# Content-based models (20 PTS)

In this set, you need to implement a content-based approach to solve the ranking problem. Moreover, you should add some personalization for model as a result, to provide a list of personal recommendations for every user. Thus we need to exploit the information on user-item interactions. It could be done in two ways:

**1)** Constructing content-based models for every user in the dataset

**2)** Constructing user profiles

To evaluate your solution, you need a new metric.
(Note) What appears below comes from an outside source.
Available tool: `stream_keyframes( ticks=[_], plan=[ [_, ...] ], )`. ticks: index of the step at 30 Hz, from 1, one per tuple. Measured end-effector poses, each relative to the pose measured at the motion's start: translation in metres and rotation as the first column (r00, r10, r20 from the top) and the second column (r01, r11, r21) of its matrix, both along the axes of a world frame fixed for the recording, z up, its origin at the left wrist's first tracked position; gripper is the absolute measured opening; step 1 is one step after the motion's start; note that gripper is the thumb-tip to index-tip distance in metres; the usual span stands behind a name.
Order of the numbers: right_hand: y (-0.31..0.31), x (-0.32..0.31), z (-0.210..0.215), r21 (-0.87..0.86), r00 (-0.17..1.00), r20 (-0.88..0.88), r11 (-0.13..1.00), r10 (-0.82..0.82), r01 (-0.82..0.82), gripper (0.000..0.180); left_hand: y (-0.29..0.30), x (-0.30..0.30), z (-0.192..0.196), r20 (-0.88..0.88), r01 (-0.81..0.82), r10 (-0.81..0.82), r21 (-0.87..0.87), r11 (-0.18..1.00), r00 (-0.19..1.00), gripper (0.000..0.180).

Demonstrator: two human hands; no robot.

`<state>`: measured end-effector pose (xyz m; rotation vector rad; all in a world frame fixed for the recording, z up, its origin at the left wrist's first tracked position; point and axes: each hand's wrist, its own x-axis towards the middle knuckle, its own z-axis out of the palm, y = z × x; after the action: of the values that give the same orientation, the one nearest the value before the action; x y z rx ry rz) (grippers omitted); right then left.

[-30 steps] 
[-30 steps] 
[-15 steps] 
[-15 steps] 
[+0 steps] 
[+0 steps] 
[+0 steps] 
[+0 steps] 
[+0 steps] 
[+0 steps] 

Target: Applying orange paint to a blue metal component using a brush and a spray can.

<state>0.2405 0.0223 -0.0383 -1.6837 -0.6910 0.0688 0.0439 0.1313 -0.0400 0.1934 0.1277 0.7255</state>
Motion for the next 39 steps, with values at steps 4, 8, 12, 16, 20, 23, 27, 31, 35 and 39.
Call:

As this is a ranking problem, we will use $Recall@n$. $Recall@n$ will be calculated for each user individualy. 

$$
Recall_u @n = \frac{|anime_u \cap holdout_u|}{|holdout_u|}
$$

Holdout items here are the items our model will not see during the training. 
Each user has his/her own holdout items.
You will need a holdout in the evaluation step.
In this step, we predict the top $N$ recommended animes. We expect that the holdout items will be within recommended items.



## Content-based models with personalization (10 PTS)

In this problem you need to implement simple content-based model for each user individually in order to achieve some level of personalization. Thus your model may be considered as ensemble of the personal models.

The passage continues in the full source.